Tenía una mirada dispersa y una palidez aciaga y mortuoria. Llegó al hospital arrastrando los pies, huyendo del delirio de sus propios quebrantos. A pesar de la rigurosidad con la cual llevaba el orden de las citas, el médico le hizo un gesto a la secretaria para que le hiciese pasar de inmediato, mientras los demás pacientes yacían petrificados, desconcertados por el asombro. El hombre llevaba el rostro distorsionado, cuya edad se confundía por la delgadez extrema y las fachas de pánico. Con una lentitud incierta de tener una sobrecarga de padecimientos, entró al despacho del galeno y se sentó como pudo, con el cuidado de quien teme romper la fragilidad del entorno. Inmediatamente el doctor le tomó la tensión, la cual halló sumamente elevada, así como entrecortadas las respiraciones.

«Dígame lo que siente, sin excluir nada», demandó el médico de inmediato, como queriendo conocer lo irreparable. El hombre posó la mano sobre su frente marchita, con el fervor de una confusión sorpresiva.

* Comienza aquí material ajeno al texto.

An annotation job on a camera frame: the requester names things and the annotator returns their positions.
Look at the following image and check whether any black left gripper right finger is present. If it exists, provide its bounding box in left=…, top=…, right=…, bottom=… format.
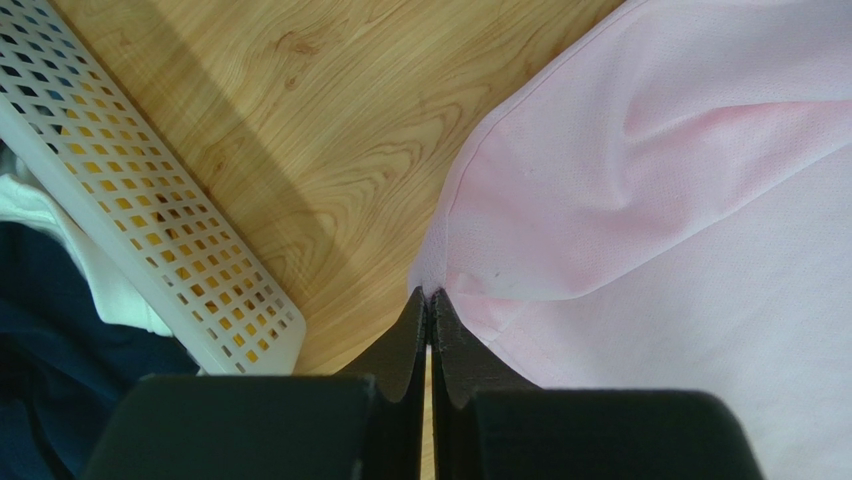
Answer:
left=429, top=291, right=762, bottom=479

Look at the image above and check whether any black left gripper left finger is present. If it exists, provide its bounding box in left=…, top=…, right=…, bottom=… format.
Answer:
left=84, top=290, right=427, bottom=479

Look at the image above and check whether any pink t shirt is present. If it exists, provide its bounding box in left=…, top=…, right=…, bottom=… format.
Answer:
left=409, top=1, right=851, bottom=479

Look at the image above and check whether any navy blue t shirt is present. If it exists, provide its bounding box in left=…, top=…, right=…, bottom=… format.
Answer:
left=1, top=222, right=199, bottom=479

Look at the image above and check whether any white t shirt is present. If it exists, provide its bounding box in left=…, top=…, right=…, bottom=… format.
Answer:
left=1, top=145, right=173, bottom=337

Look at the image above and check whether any white plastic laundry basket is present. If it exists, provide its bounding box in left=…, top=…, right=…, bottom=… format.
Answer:
left=1, top=1, right=306, bottom=375

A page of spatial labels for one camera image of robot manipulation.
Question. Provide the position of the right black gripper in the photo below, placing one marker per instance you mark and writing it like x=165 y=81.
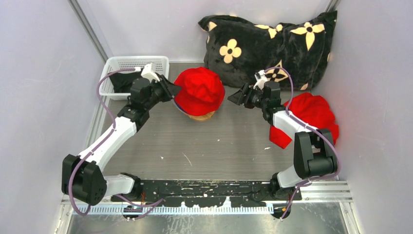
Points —
x=239 y=98

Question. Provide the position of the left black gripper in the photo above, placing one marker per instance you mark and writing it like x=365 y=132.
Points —
x=170 y=90

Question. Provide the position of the blue hat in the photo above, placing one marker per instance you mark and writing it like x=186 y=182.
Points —
x=180 y=109

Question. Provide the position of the red hat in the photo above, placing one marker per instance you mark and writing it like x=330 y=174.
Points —
x=202 y=91

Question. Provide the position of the wooden hat stand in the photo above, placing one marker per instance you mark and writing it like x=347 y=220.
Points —
x=202 y=117

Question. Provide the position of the black hat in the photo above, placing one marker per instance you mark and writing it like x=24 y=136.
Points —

—El mundo se me pone borroso. Ya no soy el mismo. Mi vida ha cambiado y sólo tengo un terrible desvanecimiento. Mi esposa e hijos están igual, pero sólo yo he tenido la valentía de buscar una solución a esta enfermedad. La verdad es que a veces pasamos días enteros sin comer. Tengo 40 años y parezco un ejemplo despiadado de un holocausto particular. Sólo gano salario mínimo. Lo que percibo en la quincena no me permite comprar cuatro kilos de carne. Mis hijos pequeños también sienten desmayos…

El médico lo detuvo con el ademán comprensivo de la pesadumbre, levantando la mano mientras trataba de poner la conciencia en orden. «Casos como el de usted me llegan a diario. Su enfermedad es social. Se encuentra famélico, deshidratado y está propenso a más afecciones y trastornos», dijo con firmeza, haciendo una inspiración profunda. «Probablemente sea hipertenso, pero los medicamentos son difíciles de conseguir y de tener la suerte de encontrarlos, no tendrá la capacidad monetaria para adquirirlos».

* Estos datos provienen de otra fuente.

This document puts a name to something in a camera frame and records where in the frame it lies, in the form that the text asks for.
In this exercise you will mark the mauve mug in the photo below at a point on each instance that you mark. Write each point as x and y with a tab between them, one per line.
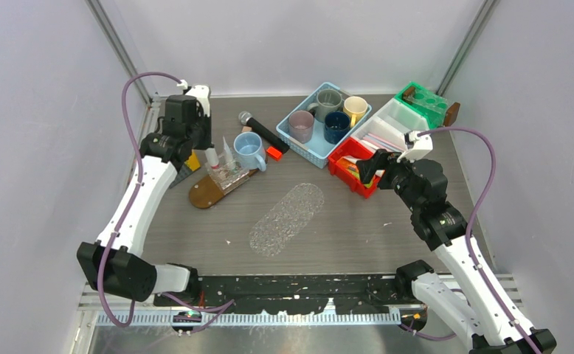
301	125

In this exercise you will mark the orange cap toothpaste tube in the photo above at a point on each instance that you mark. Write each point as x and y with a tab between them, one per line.
354	160

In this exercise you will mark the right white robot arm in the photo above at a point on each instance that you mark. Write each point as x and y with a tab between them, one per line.
484	317

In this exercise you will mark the light blue mug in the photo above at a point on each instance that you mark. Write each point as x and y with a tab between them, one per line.
250	151

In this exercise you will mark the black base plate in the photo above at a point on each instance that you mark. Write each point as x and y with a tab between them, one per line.
294	294

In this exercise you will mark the clear textured oval tray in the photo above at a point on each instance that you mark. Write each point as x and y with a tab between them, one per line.
286	219

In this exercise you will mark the grey building baseplate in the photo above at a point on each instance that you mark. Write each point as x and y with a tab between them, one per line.
184	173

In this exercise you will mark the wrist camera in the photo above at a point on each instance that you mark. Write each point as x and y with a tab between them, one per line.
418	146
201	92

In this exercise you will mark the yellow building brick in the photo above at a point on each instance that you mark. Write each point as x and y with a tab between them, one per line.
193	163

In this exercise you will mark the red plastic bin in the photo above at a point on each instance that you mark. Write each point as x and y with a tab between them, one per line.
351	147

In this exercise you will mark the black microphone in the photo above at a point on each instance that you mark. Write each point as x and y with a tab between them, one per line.
247	119

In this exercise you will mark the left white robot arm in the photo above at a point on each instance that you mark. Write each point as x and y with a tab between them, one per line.
113	264

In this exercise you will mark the clear acrylic toothbrush holder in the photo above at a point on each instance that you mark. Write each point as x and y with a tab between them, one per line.
228	177

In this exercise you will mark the yellow mug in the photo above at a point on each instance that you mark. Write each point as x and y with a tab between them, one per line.
355	107

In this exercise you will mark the teal cap toothpaste tube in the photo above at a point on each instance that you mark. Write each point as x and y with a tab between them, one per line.
229	159

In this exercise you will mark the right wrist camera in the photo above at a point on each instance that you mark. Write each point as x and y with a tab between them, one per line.
418	146

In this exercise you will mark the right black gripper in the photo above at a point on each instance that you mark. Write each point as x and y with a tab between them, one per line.
380	161

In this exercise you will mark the green plastic bin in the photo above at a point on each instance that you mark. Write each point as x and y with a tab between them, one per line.
409	117

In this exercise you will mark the light blue plastic basket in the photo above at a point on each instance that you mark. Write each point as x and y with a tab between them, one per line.
317	150

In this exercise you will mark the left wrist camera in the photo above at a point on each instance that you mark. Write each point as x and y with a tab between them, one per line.
201	92

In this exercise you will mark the pink cap toothpaste tube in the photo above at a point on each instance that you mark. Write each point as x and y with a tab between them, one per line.
212	158

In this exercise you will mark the grey mug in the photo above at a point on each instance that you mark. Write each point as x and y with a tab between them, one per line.
326	101

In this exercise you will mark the pink toothbrush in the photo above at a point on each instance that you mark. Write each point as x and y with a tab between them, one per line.
385	142

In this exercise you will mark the brown wooden oval tray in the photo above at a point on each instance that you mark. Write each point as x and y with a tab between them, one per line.
206	193

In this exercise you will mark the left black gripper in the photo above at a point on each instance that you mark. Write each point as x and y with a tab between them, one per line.
206	122

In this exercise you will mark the red orange block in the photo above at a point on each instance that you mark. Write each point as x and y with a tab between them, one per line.
274	153

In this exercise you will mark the dark blue mug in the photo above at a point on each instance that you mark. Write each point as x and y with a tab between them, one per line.
336	126

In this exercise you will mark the white plastic bin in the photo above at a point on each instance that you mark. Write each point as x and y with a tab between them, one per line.
383	124

—¿Qué debo hacer? —inquirió el hombre con débil acento —. He perdido más de 30 kilos en un año. A mi esposa la despidieron del trabajo en enero, pues la empresa no tenía cómo pagarle. Me quito la comida de la boca, para dársela a mis niños. Pero ellos también adelgazan y no entienden que no tengo para proporcionarles más, ni para poder reparar el televisor que se dañó hace tres meses o regalarles algún dulce.

El médico sabía de las excesivas necesidades de sus enfermos. Tan dolorosas, recurrentes e intrincadas, que sólo atinaba a señalarles con desconsuelo, que estudió para ser un especialista consciente, no un mago que escandaliza e ilusiona con sus ficciones asombrosas.

«La vida es una caja de peculiaridades y nunca es inalterable. Las catástrofes no son eternas. El peligro es acostumbrarse a ellas. La solución se encuentra en nuestras propias determinaciones, acompañadas de una fe incuestionable en lo designios celestiales. Nadie nos puede obligar a ser infelices, cuando los cambios sucesivos dependen de nuestras decisiones categóricas y de una notable unión de convicciones», esgrimió el facultativo con lentitud, sin el claro convencimiento que el consternado hombre le estuviese comprendiendo.

Si la consulta efectuada por la Fundación para el Desarrollo Integral del Docente reveló que 94 por ciento de los venezolanos no consiguen los alimentos requeridos, sólo el 34 por ciento efectúan las tres comidas y la canasta básica sobrepasa los 750 mil bolívares, las proyecciones de mayores aflicciones para los nacidos en esta patria compungida continuarán, a menos que nos asalte el entendimiento y no un atracador, para darle pronta solución al descalabro.